Ilmu asal perguruan terutamanya adalah beladiri dan kebatinan. Konon ilmu ini adalah ilmu campuran antara silat keraton Majapahit dan ilmu dari negeri Cina yang didapatkan dari salah seorang perwira yang datang ke singosari untuk menghukum Kertanegara karena memotong telinga utusan dari Cina. Seperti tertulis di sejarah, Raden Wijaya menggunakan pasukan dari Cina ini untuk menghukum kerajaan Kediri (dengan Jayakatwang sebagai penguasanya) yang memberontak dan membunuh Kertanegara.




Ketika perang usai, Raden Wijaya menusuk dari belakang dan mengocar-kacirkan pasukan dari Cina. Banyak perwira yang tertinggal di Jawa. Salah satunya, menurunkan ilmunya pada pendiri perguruan yang akhirnya menjadi panglima kerajaan Majapahit karena kedigdayaannya. Nama pendiri itu adalah Ekawira. Sebelum berguru kepada perwira Cina, ia sudah menjadi perwira di kerajaan Singosari di bawah Raden Wijaya.




Ilmu silatnya adalah ilmu silat asli Jawa bercampur dengan ilmu kebatinan Hindu turn temurun dari keluarga. Setelah bertemu gurunya, perwira China bermarga Thio, maka diajarkanlah ilmu silat China yang melatih fisik dan tenaga dalam. Ilmu kebatinan dan Ilmu beladiri fisik inilah yang menjadi dasar ilmu Ekawira.




Pada dasarnya, ilmu perbawa dan sirep dari Panembahan Senopati dapat dengan mudah menyatu dengan ilmu perguruan dikarenakan ilmu kebatinan yang menjadi salah satu tiang dasar ilmu perguruan ini. Kalau sebelumnya, ilmu kebatinan dipakai untuk meyakinkan ilmu beladiri (seperti ajian-ajian), kini ilmu kebatinan itu bercabang sehingga menjadi ilmu yang dapat mempengaruhi orang lain bukan secara kontak fisik, melainkan dengan mempengaruhi pikiran secara langsung.




Perguruan ini tidak mempunyai nama.
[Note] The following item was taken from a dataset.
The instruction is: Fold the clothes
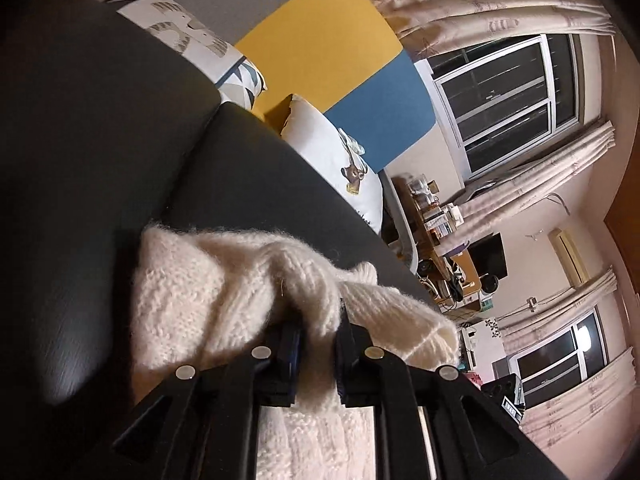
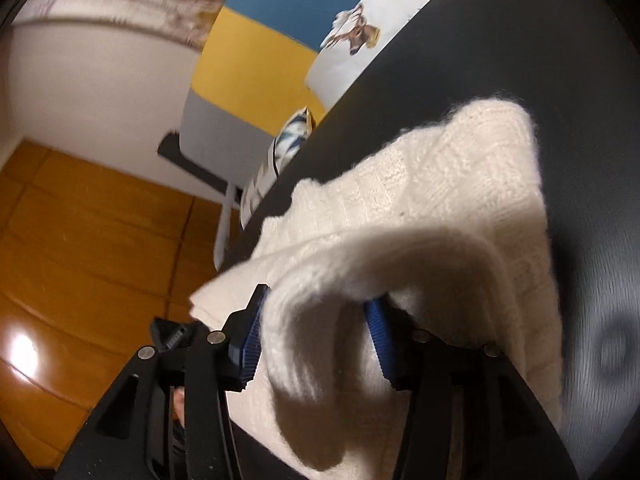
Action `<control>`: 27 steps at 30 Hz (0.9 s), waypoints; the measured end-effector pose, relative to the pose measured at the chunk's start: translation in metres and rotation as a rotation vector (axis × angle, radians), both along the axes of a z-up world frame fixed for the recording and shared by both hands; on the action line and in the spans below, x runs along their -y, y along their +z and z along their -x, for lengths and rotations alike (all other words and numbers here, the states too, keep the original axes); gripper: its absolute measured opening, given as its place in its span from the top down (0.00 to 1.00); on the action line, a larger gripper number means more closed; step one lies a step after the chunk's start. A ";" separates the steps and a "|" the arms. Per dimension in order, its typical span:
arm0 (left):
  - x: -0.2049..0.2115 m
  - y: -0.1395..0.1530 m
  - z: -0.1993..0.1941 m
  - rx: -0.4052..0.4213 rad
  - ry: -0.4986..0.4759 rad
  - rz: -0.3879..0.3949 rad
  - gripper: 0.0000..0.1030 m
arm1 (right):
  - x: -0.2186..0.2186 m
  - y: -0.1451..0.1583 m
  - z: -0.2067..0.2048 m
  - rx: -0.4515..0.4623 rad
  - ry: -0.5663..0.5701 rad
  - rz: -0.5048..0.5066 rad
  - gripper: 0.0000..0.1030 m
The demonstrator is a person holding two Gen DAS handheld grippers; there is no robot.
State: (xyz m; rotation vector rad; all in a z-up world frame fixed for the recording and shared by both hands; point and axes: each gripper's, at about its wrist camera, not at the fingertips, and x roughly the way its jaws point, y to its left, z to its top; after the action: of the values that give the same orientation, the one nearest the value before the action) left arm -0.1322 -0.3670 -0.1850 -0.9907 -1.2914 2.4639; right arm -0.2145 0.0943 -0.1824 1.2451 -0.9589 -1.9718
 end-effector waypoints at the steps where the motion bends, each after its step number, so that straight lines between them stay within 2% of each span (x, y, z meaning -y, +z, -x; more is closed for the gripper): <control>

Karena memang tidak ada padepokannya. Pada mulanya ilmu ini diturunkan untuk keluarga saja. Namun, pada akhirnya, untuk melestarikan ilmu ini agar tidak punah, mau tidak mau ilmu ini harus diberikan kepada orang yang memang mempunyai bakat silat. Namun terutama, bakat dalam kekuatan pikiran.




Kembali kepada Ki Sangga Jagat. Ia mendapatkan kabar dari murid keduanya bahwa telah menemukan seorang anak yang memiliki bakat besar dalam menggunakan kekuatan pikiran. Maka, mungkin inilah saat yang tepat untuk menurunkan ilmu pamungkas kepada pewaris yang berjodoh. Bila anak ini memang berbakat besar dan mampu mempelajari ilmu itu, maka cincin kekuasaan perguruan akhirnya dapat ia berikan, dan ia akan mengundurkan diri.




Untuk itulah ia datang jauh-jauh dari Gunung Kawi ke rumah murid keduanya. Untuk mewariskan ilmu pamungkas perguruan. Untuk melestarikan ilmu yang sudah berabad-abad diturunkan dan disempurnakan. Dengan begitu, amanat para pendahulunya dapat dijalankan dengan baik.